§ **WHAT NEEDS TO BE DONE**
Print the data that follows exactly as it stands, from its first line through the line containing "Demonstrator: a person", and stop there.

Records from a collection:
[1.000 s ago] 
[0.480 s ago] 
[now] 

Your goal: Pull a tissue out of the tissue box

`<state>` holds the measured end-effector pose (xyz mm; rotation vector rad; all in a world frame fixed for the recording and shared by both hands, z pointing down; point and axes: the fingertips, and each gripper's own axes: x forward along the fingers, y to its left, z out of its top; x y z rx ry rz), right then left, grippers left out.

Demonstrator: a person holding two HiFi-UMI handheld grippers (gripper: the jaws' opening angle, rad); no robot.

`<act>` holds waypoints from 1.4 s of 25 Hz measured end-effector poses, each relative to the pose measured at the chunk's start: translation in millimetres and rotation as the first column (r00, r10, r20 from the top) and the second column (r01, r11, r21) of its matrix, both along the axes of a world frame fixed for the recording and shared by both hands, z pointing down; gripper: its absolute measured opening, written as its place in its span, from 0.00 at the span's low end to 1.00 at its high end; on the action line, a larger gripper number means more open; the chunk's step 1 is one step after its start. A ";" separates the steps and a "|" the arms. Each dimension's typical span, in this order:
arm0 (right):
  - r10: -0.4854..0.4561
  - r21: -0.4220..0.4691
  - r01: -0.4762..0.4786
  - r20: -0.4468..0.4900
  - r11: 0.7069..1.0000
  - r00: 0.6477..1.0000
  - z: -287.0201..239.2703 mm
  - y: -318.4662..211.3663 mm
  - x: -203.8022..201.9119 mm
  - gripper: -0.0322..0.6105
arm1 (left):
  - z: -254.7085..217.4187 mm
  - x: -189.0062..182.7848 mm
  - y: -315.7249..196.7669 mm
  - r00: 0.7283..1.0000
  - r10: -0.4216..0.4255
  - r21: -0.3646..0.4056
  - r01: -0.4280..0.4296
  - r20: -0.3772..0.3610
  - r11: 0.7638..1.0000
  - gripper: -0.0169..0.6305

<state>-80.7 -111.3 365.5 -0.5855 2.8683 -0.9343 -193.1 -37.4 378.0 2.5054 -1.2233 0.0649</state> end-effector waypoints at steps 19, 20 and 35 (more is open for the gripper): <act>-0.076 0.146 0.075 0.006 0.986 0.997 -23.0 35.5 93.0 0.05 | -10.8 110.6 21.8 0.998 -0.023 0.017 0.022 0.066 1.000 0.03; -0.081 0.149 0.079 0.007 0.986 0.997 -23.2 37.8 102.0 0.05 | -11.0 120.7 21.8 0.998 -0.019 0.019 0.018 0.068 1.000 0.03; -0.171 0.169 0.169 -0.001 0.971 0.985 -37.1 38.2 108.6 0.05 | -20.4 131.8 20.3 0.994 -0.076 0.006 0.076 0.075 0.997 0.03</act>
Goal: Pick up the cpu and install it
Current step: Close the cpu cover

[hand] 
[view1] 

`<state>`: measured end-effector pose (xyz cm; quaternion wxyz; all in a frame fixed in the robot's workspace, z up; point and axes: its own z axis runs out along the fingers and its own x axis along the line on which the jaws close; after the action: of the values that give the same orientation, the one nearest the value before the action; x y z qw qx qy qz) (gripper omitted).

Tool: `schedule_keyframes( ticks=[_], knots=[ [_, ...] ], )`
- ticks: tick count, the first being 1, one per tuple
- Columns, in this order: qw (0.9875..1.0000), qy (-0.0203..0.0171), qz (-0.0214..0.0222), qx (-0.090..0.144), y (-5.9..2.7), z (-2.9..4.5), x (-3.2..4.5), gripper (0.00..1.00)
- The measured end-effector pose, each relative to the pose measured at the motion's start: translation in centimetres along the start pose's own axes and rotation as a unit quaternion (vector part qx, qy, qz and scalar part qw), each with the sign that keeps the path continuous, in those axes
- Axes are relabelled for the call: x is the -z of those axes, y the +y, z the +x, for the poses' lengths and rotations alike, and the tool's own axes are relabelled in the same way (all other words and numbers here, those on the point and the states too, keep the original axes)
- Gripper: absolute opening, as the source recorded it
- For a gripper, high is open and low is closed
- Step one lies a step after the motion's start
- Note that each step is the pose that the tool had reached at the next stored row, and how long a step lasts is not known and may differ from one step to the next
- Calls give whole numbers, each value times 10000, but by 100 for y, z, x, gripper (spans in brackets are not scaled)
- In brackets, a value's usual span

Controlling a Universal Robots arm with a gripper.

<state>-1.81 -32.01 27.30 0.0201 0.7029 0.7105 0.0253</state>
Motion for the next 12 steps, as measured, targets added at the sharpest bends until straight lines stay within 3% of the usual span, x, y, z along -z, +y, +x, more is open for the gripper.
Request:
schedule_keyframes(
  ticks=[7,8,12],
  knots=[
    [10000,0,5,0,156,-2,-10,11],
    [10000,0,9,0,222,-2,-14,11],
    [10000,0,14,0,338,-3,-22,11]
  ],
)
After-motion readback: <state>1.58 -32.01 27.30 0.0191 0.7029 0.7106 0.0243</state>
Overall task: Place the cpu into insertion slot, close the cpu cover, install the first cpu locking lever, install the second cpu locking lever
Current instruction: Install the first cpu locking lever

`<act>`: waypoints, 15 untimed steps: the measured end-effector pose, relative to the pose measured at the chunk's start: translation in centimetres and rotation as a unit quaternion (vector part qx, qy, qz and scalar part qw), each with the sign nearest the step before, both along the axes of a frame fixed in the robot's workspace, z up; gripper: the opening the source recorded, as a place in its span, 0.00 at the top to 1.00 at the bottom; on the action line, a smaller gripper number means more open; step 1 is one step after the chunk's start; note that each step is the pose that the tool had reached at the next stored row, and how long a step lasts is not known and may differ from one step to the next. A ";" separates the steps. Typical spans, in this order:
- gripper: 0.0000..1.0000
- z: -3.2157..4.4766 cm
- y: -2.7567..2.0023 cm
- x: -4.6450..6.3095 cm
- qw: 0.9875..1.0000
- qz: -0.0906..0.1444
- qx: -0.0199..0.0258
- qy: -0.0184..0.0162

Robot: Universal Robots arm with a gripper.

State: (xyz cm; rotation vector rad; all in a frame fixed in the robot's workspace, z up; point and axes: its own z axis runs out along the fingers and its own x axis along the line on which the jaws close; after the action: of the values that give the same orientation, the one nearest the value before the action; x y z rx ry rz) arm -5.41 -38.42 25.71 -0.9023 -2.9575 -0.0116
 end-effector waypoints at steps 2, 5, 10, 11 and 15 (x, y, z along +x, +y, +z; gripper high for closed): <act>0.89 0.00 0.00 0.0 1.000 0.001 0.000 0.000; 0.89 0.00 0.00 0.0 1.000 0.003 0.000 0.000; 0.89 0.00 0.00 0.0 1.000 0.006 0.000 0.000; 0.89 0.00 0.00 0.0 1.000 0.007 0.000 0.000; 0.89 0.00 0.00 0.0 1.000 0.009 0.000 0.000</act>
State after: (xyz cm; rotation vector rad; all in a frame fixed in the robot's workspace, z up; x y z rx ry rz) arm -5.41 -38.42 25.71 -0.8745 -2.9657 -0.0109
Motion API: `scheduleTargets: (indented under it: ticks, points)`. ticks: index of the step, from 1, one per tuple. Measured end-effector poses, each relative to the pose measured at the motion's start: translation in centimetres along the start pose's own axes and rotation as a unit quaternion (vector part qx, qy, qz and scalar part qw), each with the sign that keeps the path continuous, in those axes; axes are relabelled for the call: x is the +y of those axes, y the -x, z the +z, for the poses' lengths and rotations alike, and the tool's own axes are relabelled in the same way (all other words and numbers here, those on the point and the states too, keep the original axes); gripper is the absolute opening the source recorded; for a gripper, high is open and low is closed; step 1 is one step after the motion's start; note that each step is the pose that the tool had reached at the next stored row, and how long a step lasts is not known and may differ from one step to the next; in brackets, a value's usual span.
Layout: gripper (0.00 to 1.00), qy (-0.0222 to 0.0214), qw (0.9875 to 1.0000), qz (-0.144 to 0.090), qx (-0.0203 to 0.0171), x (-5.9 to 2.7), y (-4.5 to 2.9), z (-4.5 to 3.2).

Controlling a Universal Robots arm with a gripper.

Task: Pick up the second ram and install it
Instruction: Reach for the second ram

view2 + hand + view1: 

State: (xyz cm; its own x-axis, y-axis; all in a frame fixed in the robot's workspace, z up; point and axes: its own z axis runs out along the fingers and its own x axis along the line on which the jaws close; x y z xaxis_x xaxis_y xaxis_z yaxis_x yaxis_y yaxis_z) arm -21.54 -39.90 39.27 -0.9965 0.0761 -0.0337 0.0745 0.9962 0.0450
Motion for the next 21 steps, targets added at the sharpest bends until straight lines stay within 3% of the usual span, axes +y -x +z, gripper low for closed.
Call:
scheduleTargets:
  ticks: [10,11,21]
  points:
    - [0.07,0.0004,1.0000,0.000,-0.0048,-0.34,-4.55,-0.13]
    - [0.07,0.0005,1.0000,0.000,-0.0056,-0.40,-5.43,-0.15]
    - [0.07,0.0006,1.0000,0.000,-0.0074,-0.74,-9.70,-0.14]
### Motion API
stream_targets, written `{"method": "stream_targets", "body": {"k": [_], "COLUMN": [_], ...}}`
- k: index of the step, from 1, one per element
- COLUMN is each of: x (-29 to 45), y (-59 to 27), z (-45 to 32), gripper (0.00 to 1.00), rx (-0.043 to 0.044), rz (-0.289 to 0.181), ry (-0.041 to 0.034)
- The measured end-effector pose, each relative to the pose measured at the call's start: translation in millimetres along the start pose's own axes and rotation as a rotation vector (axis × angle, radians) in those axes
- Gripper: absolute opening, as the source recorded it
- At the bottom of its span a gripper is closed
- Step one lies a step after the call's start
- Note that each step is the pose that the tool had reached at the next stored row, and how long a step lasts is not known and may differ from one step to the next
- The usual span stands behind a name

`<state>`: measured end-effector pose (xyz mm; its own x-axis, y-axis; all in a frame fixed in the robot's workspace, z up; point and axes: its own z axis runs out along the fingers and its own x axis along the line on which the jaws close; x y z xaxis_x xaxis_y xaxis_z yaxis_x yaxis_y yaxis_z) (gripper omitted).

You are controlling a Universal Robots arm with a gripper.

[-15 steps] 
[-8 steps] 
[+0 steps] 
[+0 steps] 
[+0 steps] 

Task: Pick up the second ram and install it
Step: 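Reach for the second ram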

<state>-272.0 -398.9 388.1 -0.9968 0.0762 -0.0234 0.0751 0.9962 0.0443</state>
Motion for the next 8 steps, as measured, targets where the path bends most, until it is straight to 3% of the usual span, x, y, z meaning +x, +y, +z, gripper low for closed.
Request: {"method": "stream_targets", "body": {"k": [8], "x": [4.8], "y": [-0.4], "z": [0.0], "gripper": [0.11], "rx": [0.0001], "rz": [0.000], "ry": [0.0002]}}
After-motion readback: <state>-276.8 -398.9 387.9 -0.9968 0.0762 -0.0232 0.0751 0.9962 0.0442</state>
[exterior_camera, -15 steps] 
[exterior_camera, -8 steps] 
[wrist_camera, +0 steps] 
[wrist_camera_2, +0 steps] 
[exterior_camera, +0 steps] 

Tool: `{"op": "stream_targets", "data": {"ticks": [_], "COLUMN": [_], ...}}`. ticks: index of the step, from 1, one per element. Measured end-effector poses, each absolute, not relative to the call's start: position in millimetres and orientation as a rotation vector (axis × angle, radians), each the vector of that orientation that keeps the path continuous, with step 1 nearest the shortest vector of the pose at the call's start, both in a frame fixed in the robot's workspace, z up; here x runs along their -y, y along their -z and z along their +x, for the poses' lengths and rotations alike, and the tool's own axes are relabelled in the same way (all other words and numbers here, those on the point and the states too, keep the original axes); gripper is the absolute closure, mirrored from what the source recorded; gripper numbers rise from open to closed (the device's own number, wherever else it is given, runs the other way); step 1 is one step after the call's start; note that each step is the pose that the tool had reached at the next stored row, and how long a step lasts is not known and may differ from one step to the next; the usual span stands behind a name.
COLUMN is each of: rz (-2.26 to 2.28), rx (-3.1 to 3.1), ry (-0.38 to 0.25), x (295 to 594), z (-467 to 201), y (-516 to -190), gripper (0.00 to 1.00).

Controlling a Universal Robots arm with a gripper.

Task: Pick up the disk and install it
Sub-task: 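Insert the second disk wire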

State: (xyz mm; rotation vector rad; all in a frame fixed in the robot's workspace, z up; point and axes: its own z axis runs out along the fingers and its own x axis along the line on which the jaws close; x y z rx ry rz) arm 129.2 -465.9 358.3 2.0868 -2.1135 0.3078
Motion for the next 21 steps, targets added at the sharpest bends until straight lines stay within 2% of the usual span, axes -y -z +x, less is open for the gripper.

§ **RESPONSE**
[1.000 s ago] 
[0.480 s ago] 
[now] 

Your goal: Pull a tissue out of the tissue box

`<state>` holds the measured end-effector pose (xyz mm; rotation vector rad; all in a world frame fixed for the recording and shared by both hands, z pointing down; point and axes: the fingertips, and each gripper's own axes: x forward along the fingers, y to its left, z out of its top; x y z rx ry rz), right then left, grippers left out.

Demonstrator: a person holding two HiFi-UMI handheld grippers (gripper: the jaws' opening angle, rad); no robot.

There is nothing else to add to the answer.